RAJAGOPALAN, J. - (1.) THE two questions that were referred to us for our decision under Section 66(1) of the Indian Income-tax Act were "(1) Whether there was any material for the Tribunal to bold that the business at Madurai did not belong to a partnership consisting of R. S. Balasubramania Mudaliar and Chidambaram and (2) Whether there was any material for the Tribunal to hold that the business at Chennimalai, Jaffna and Batticola did not belong to a partnership consisting of R. S. Balasubramania Mudaliar and Krishna Mudaliar."
(2.) THE assessee, Balasubramania Mudaliar, was carrying on business in cloth from the year 1936-37 in partnership with Mariappa Mudaliar.
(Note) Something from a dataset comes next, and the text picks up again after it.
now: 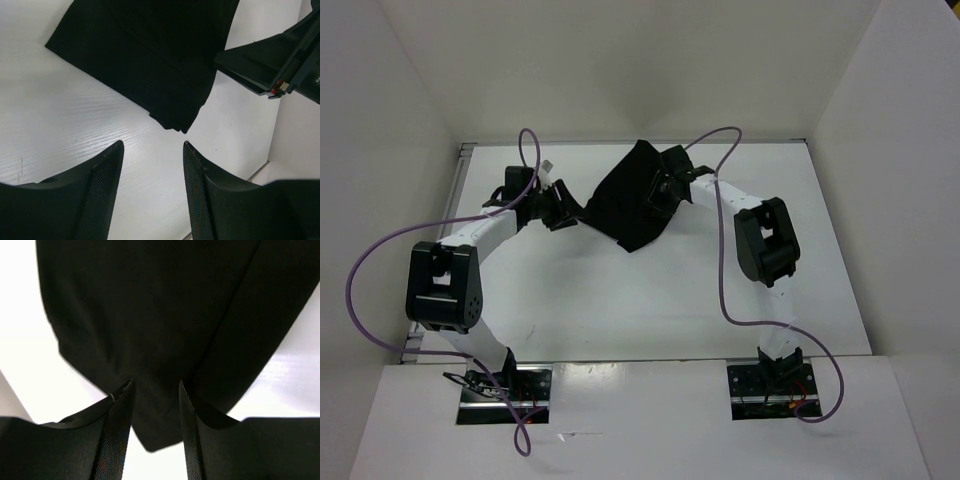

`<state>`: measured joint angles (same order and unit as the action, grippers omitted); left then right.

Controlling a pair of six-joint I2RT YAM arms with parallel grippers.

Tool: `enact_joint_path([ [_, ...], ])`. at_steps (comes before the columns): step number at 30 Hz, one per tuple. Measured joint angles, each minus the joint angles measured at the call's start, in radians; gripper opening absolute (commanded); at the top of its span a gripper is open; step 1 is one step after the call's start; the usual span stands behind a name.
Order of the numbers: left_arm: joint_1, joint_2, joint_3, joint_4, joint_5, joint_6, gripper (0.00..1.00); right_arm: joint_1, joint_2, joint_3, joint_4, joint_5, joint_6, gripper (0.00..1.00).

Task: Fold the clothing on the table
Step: Flatten the skirt out

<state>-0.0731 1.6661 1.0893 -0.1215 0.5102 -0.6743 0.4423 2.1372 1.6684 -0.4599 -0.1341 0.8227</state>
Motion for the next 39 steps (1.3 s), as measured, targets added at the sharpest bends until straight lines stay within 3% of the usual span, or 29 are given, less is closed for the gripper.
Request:
enact_joint_path([
  [12,0.0,0.002,0.0,-0.006,0.004,0.018,0.58,0.049,0.027,0.116,-0.104,0.122,-0.001,0.46],
  [39,0.0,0.021,0.0,-0.007,0.015,0.017,0.58,0.102,0.084,0.118,-0.197,0.188,0.015,0.46],
])
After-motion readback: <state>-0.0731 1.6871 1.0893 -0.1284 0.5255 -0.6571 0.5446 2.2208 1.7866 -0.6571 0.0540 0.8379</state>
Balaubramania Mudaliar had a nine annas share, and Mariappa Mudaliar, a seven annas share. THE head office was at Chennimalai, and there were branches at Madurai, Coimbatore, Batticolla and Jaffna. THE claim of the assessee was that the partnership except for the head office at Chennimalai came to an end at the end of 1943-44. THE assessee further claimed that subsequent to 13th April, 1943, be entered into a partnership with Chidambaram for running a business at Madurai. In the subsequent year Mariappa retired from the partnership at Chennimalai also, and Balasubramania claimed that he entered into a partnership for running the business at Chennimalai, Jaffna and Batticolla, with Krishna Mudaliar. The Income-tax Officer found that the two alleged partnerships were really fictitious, and that after Mariappa had retired from the business, the business at Chennimalai and also at all the branches constituted the proprietary concern of Balasubramania alone. This was confirmed on appeal by the Assistant Commissioner, and on further appeal, by the Appellate Tribunal. It was subsequent to that, that these questions were referred to us for decision under Section 66(1) of the ActBoth the questions really raised questions of fact and practically none of law. If the assessee, i.e., Balasubramania Mudaliar, could establish that there was no material at all on record for the taxing authorities or for the Appellate Tribunal to come to a conclusion that the partnership between Balasubramania and Chidambaram and the later partnership between Balasubramania and Krishna Mudaliar were fictitious, then, of course, the assessee could claim that those findings of fact, not supported by any evidence on record at all, should not prevail. During arguments before us learned counsel for the assessee could only urge that considering the entire evidence on record the points tabulated by the taxing authorities and by the Tribunal against the view, that the partnerships were real, should not be given any undue weight, and that taking all the evidence together it was more reasonable to hold that the partnerships were not fictitious but were real.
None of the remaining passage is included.